PROBLEM TO WORK ON >> Only the lines holding "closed" are wanted; find them in the listing and return each one.

START RECORDS SUPPLIED

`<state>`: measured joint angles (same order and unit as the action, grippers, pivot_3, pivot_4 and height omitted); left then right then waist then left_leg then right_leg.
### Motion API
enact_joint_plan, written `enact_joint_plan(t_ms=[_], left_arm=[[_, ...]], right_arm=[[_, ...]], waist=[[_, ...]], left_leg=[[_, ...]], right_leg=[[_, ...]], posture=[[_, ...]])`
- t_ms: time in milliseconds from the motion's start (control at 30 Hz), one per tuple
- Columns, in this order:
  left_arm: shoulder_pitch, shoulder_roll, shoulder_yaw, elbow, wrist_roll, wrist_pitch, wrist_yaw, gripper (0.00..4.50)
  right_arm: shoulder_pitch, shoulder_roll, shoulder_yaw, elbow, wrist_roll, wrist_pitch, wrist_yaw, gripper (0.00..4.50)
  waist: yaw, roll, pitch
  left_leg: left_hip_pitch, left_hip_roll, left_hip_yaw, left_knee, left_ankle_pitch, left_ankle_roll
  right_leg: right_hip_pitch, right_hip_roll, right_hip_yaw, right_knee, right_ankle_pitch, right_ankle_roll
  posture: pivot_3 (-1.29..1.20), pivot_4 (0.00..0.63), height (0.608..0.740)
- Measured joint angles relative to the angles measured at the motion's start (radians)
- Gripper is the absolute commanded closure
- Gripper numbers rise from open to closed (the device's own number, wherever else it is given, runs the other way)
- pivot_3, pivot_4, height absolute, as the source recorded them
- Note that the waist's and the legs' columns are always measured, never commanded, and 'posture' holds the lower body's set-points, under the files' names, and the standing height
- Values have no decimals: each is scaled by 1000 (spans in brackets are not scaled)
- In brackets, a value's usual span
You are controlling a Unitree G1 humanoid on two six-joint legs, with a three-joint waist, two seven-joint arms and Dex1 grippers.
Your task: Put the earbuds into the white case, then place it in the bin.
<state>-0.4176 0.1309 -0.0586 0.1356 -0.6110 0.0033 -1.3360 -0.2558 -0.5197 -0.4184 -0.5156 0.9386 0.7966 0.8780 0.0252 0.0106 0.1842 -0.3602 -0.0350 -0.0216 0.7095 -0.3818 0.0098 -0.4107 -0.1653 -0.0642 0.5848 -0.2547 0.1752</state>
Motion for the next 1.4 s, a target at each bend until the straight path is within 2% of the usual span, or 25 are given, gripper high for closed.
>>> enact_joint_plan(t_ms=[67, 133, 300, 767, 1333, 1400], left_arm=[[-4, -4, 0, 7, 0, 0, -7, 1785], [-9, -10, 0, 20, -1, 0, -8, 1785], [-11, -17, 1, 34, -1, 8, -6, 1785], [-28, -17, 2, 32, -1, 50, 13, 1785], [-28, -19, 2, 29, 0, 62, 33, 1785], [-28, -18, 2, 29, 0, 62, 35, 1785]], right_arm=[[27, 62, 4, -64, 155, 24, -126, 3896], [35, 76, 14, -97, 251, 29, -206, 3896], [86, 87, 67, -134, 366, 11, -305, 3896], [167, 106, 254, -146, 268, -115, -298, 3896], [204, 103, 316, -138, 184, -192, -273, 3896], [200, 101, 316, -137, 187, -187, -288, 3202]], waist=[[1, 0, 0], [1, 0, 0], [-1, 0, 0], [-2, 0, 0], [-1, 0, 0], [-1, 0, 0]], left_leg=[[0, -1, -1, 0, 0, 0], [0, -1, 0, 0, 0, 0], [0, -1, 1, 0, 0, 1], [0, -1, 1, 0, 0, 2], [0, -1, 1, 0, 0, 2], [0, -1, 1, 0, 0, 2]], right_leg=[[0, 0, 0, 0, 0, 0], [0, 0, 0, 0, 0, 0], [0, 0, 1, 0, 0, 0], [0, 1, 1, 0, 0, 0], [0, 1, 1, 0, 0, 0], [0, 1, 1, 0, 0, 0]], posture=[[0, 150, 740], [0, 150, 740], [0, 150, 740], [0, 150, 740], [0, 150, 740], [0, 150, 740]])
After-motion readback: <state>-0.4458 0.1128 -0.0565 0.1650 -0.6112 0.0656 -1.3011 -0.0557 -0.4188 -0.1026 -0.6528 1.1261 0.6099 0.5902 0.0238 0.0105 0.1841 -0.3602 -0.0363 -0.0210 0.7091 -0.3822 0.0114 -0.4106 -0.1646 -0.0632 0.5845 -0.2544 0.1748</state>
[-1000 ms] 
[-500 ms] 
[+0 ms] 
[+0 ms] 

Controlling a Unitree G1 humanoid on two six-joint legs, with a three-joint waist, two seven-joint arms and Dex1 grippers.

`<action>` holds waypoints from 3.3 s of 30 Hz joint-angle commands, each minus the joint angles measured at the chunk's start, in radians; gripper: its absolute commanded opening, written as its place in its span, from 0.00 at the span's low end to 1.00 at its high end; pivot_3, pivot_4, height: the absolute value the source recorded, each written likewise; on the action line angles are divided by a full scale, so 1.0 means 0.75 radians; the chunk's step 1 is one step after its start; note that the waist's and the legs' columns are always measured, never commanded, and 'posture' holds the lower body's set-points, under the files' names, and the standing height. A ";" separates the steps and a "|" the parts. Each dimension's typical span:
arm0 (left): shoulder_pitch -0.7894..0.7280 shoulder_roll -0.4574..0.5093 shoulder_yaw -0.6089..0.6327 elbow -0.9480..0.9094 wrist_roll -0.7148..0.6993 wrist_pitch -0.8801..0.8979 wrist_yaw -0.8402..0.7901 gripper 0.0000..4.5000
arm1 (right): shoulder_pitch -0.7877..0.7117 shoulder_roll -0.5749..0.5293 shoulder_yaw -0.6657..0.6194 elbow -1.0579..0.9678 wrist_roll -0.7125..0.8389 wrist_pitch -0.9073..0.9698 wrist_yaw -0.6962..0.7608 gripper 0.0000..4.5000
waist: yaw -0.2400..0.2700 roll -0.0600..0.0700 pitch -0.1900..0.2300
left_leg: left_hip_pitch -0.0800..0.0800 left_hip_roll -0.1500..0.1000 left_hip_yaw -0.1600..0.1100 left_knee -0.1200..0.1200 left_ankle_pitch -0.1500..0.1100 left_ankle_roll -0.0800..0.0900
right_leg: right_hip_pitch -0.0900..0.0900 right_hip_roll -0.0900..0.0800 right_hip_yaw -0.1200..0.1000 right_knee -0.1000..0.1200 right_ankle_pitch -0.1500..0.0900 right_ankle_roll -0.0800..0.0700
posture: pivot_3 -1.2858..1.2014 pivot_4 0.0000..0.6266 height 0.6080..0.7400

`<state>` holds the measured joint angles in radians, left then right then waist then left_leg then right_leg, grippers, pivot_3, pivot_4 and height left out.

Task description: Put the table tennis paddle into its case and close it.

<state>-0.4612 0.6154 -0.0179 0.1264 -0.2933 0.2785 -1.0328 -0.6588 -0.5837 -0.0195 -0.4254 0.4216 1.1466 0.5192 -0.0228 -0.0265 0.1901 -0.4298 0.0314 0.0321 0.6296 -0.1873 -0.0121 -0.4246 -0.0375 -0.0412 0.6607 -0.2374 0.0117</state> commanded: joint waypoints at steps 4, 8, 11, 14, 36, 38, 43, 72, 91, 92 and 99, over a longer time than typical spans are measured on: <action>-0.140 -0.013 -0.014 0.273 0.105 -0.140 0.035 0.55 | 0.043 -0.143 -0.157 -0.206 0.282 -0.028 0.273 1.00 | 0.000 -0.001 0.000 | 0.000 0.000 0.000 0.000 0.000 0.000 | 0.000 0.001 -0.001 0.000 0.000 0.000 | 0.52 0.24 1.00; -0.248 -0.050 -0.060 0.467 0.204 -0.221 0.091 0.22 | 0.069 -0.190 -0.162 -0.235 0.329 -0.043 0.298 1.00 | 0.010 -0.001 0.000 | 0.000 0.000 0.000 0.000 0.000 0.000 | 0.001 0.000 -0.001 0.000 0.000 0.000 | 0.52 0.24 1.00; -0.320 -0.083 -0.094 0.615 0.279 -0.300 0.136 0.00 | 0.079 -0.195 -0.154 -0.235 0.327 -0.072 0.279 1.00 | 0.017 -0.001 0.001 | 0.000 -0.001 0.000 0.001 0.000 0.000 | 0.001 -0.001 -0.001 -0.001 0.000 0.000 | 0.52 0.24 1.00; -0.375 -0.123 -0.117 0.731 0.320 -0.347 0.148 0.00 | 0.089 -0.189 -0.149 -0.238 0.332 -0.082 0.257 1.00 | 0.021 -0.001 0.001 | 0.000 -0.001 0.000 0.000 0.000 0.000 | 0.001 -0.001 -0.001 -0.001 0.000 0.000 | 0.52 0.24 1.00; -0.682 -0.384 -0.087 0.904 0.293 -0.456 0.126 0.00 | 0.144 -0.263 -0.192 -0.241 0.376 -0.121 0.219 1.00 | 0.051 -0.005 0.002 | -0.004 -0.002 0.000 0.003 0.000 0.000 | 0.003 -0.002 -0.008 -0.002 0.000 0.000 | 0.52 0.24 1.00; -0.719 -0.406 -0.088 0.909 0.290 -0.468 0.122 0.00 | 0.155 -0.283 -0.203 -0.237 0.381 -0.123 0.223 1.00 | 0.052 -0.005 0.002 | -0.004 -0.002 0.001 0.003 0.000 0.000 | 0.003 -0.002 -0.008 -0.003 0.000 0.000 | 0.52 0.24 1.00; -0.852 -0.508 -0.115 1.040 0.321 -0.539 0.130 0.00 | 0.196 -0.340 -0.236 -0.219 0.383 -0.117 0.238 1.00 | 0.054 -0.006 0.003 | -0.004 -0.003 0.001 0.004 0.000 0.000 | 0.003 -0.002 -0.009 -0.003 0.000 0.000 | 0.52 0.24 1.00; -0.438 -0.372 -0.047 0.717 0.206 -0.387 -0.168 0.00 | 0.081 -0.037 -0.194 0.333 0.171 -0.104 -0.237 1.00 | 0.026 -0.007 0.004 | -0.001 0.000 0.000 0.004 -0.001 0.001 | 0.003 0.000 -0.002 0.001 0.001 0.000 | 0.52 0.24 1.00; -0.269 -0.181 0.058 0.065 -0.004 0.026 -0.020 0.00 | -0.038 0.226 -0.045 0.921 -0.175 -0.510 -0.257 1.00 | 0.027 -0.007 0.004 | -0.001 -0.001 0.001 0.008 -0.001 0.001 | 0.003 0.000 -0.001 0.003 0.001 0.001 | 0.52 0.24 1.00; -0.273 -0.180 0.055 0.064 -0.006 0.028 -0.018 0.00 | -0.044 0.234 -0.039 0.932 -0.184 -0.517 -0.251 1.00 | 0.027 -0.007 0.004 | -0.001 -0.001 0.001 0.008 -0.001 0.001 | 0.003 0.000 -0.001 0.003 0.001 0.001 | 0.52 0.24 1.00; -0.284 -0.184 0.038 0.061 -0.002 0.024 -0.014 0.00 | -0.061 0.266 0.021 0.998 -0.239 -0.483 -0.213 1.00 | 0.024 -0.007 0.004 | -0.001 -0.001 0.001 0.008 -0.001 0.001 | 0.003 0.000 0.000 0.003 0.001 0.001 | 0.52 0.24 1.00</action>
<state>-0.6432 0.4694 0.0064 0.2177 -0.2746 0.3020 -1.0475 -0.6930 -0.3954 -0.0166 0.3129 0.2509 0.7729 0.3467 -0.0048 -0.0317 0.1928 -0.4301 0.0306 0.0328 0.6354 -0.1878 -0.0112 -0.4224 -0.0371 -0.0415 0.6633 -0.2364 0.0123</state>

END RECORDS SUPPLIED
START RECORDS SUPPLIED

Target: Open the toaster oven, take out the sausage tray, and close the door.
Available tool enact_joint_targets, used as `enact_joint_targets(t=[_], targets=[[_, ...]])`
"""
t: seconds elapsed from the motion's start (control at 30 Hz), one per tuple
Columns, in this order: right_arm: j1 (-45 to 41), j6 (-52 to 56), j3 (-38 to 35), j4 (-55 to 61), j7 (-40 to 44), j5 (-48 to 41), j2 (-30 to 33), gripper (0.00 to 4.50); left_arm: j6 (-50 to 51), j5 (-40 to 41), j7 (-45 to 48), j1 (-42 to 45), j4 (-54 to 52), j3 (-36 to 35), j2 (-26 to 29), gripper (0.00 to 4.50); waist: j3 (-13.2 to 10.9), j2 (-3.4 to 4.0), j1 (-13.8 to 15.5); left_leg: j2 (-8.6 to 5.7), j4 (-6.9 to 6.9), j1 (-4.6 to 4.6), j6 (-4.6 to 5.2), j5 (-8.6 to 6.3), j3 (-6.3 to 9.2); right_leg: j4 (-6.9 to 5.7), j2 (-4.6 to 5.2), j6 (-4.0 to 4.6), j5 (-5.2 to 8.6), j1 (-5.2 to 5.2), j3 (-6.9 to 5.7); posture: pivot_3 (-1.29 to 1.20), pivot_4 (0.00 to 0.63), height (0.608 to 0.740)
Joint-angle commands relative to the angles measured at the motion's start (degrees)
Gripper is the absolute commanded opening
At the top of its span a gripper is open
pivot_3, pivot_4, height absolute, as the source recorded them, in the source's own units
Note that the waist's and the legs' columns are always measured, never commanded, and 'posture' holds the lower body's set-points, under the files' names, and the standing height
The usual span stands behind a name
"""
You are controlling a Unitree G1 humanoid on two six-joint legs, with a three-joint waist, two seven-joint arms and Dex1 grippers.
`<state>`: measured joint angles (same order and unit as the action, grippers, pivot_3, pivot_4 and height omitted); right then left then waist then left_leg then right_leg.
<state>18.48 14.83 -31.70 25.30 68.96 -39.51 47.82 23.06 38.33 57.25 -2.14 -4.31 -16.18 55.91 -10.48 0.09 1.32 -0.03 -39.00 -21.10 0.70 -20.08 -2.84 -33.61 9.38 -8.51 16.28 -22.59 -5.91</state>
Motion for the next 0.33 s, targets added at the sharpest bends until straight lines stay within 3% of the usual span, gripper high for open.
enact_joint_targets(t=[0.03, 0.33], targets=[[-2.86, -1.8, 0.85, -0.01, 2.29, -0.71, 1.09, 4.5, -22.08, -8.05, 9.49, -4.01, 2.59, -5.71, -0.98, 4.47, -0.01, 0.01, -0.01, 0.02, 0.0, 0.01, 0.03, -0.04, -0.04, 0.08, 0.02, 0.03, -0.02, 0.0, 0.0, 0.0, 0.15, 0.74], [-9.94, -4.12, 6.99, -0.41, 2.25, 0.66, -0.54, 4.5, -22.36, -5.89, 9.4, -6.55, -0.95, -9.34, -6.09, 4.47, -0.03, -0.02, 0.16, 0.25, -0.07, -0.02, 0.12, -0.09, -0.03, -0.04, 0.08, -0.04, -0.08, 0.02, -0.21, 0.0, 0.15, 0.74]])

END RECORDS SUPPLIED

SOLUTION FOR THIS EXERCISE >>
- Gripper numbers rise from open to closed (the device's own number, wherever else it is given, runs the other way)
Motion for the next 1.4 s, a target at each bend until the straight path is within 2% of the usual span, or 25 are given, gripper high for closed.

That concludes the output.